Тиреоидные гормоны (от glandula thyroidea - щитовидная железа, т.е. гормоны щитовидной железы) Т4 и Т3 предназначены в организме для управления основным обменом - т.е. тем энергетическим обменом, который должен происходит в организме человека даже при отсутствии какой-либо работы. Если поместить человека на ровную горизонтальную поверхность в помещение с температурой 36,6 градусов и попросить его не двигаться - человек все равно будет расходовать энергию. Эта энергия будет расходоваться на сокращение сердца, прохождение нервных импульсов по нервам, испарение влаги, перистальтику кишечника и другие процессы, без которых человек просто не может жить. Активность этих процессов и управляется гормонами щитовидной железы. Без воздействия этих важных веществ человек просто не может жить, поскольку не создается основа, база для проявления функции остальных гормонов.
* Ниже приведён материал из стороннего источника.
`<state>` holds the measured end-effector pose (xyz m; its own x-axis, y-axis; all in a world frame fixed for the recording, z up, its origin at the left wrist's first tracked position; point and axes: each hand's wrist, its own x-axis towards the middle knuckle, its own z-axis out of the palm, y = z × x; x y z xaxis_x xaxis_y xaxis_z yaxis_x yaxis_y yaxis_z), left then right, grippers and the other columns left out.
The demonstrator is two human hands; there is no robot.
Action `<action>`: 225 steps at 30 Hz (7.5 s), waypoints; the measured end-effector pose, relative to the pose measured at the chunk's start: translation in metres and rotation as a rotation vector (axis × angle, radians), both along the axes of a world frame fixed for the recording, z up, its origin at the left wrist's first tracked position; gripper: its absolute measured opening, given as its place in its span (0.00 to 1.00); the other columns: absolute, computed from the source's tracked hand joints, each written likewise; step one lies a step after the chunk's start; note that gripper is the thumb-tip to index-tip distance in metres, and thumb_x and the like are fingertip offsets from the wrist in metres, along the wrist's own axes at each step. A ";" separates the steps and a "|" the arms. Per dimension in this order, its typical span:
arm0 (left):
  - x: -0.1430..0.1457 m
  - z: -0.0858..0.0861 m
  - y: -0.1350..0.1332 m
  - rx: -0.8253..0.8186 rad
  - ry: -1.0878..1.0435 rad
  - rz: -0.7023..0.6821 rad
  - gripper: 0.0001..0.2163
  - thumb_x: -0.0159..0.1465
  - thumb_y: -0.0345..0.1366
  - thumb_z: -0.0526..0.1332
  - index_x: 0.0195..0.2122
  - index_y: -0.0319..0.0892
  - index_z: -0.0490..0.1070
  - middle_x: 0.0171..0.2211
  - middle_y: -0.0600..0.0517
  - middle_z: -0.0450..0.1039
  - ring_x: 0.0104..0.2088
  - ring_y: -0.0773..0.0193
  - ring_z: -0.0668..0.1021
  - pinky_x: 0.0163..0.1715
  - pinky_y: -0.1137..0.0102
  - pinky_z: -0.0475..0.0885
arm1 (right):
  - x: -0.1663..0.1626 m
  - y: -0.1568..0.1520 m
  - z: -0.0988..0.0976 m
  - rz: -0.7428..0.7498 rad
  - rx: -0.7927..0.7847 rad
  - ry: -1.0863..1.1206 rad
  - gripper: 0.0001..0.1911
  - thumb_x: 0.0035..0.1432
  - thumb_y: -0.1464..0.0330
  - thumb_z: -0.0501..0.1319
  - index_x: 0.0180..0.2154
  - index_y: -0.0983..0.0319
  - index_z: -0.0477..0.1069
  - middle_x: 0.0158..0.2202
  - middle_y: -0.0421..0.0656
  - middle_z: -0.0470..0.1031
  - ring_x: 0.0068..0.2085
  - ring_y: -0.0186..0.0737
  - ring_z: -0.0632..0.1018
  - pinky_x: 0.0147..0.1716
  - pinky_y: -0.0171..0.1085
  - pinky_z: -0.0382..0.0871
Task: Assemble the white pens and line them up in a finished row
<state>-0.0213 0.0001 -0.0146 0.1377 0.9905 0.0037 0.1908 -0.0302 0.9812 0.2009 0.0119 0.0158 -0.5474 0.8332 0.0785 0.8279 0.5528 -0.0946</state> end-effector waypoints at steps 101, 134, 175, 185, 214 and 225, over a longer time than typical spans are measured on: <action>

Гормон Т4 (тироксин, тетрайодтиронин) - основной гормон щитовидной железы, составляющий 90% от вырабатываемых железой гормонов. Цифра «четыре» в его названии фигурирует в связи с тем, что в молекулу гормона тироксина входит четыре атома йода. Тироксин имеет очень простое строение - он образуется из двух остатков аминокислоты тироксина, получаемой человеком из белка, и четырех атомов йода. Щитовидная железа является основным потребителем йода в организме человека - и весь этот йод идет на выработку гормонов.
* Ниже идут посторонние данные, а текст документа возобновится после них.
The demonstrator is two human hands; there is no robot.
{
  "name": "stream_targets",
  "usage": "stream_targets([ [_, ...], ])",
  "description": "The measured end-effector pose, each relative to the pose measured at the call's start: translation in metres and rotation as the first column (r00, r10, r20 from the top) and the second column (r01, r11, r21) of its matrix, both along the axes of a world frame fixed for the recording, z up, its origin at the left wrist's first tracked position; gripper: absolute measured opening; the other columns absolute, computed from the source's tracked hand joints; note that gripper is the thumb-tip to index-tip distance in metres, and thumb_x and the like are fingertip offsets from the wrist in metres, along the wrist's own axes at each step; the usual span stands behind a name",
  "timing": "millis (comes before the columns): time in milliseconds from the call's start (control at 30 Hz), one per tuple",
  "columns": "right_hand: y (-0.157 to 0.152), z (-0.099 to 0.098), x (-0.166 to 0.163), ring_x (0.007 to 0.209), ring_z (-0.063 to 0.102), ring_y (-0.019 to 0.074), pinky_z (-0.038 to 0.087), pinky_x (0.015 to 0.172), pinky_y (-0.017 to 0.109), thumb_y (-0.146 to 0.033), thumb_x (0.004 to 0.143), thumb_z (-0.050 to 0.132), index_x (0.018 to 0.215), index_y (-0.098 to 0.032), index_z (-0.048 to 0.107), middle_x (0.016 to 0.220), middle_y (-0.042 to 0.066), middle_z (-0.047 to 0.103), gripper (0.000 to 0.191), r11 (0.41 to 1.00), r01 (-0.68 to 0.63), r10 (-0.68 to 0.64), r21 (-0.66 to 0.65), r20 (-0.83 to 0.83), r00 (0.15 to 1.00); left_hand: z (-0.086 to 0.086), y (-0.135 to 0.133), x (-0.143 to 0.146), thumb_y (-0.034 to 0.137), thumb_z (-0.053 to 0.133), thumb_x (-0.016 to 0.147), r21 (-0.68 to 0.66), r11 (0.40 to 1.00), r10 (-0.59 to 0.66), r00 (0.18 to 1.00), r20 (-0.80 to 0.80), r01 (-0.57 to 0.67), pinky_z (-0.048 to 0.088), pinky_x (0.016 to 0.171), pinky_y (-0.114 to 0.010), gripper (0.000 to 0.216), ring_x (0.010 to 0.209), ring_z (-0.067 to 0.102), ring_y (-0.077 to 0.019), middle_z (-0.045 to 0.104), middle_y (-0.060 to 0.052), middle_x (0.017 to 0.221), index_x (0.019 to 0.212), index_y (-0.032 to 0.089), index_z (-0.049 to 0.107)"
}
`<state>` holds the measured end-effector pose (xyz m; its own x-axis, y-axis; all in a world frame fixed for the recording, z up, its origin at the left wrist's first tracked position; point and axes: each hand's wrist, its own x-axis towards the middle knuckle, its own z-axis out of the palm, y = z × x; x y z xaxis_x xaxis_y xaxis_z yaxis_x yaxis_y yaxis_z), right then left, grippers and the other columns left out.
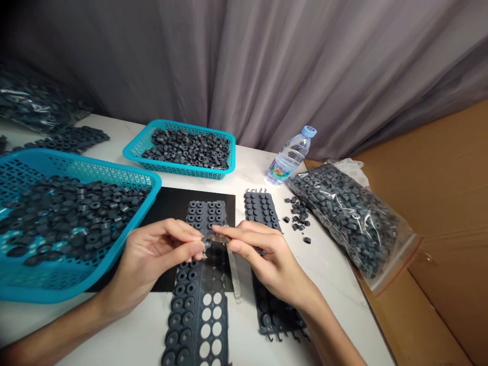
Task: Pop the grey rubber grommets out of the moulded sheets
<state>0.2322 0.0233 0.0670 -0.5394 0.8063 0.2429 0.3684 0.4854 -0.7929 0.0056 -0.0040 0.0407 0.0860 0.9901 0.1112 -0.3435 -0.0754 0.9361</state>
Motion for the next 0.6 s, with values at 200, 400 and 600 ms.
stream_targets([
  [200,-0.0003,-0.0027,0.0008,0.068,0.053,0.0147,0.045,0.066,0.028,-0.029,0.106,0.056,0.132,-0.025,0.073,0.076,0.002,0.062,0.031,1.000,-0.019,0.019,0.002,-0.003,1.000,-0.0032,0.0011,-0.0005,0.012,0.083,0.081,0.002,1.000,-0.004,1.000,-0.017,0.004,0.060,0.067,-0.016,0.010,0.067,0.074,-0.0100,0.078,0.000,0.083,0.077,0.019,0.077],
  [400,-0.0006,-0.0027,0.0013,0.069,0.054,0.0146,0.044,0.068,0.028,-0.028,0.106,0.057,0.132,-0.026,0.073,0.077,0.002,0.062,0.031,1.000,-0.017,0.017,-0.009,-0.001,1.000,-0.0030,0.0011,-0.0002,0.012,0.083,0.081,0.007,1.000,-0.002,1.000,-0.017,0.002,0.060,0.066,-0.016,0.010,0.066,0.074,-0.0101,0.077,0.000,0.082,0.076,0.019,0.077],
  [600,-0.0015,-0.0026,0.0015,0.070,0.054,0.0146,0.044,0.068,0.027,-0.027,0.106,0.057,0.132,-0.026,0.073,0.077,0.001,0.062,0.031,1.000,-0.008,0.008,-0.020,0.004,1.000,-0.0009,0.0011,-0.0002,0.011,0.083,0.079,0.005,1.000,0.010,1.000,-0.025,-0.009,0.060,0.066,-0.016,0.011,0.066,0.074,-0.0103,0.077,-0.001,0.082,0.075,0.018,0.077],
])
Гормон Т3 (трийодтиронин) - второй гормон щитовидной железы. Его активность в 10 раз выше активности тироксина. 10% гормона Т3 выделяется клетками щитовидной железы, а остальные 90% образуются во всех тканях человеческого организма из тироксина путем «отрыва» одного атома йода. После удаления этого «лишнего» атома, как после выдергивания чеки из гранаты, гормон Т4 превращается в 10 раз более активный Т3. Именно трийодтиронин оказывает все основные эффекты тиреоидных гормонов. Некоторые врачи даже называют тироксин «прогормоном», подчеркивая, что не он является в нашем теле главным, он - только предшественник основного гормона, и только превращение его в трийодтиронин позволяет проявляться функции щитовидки.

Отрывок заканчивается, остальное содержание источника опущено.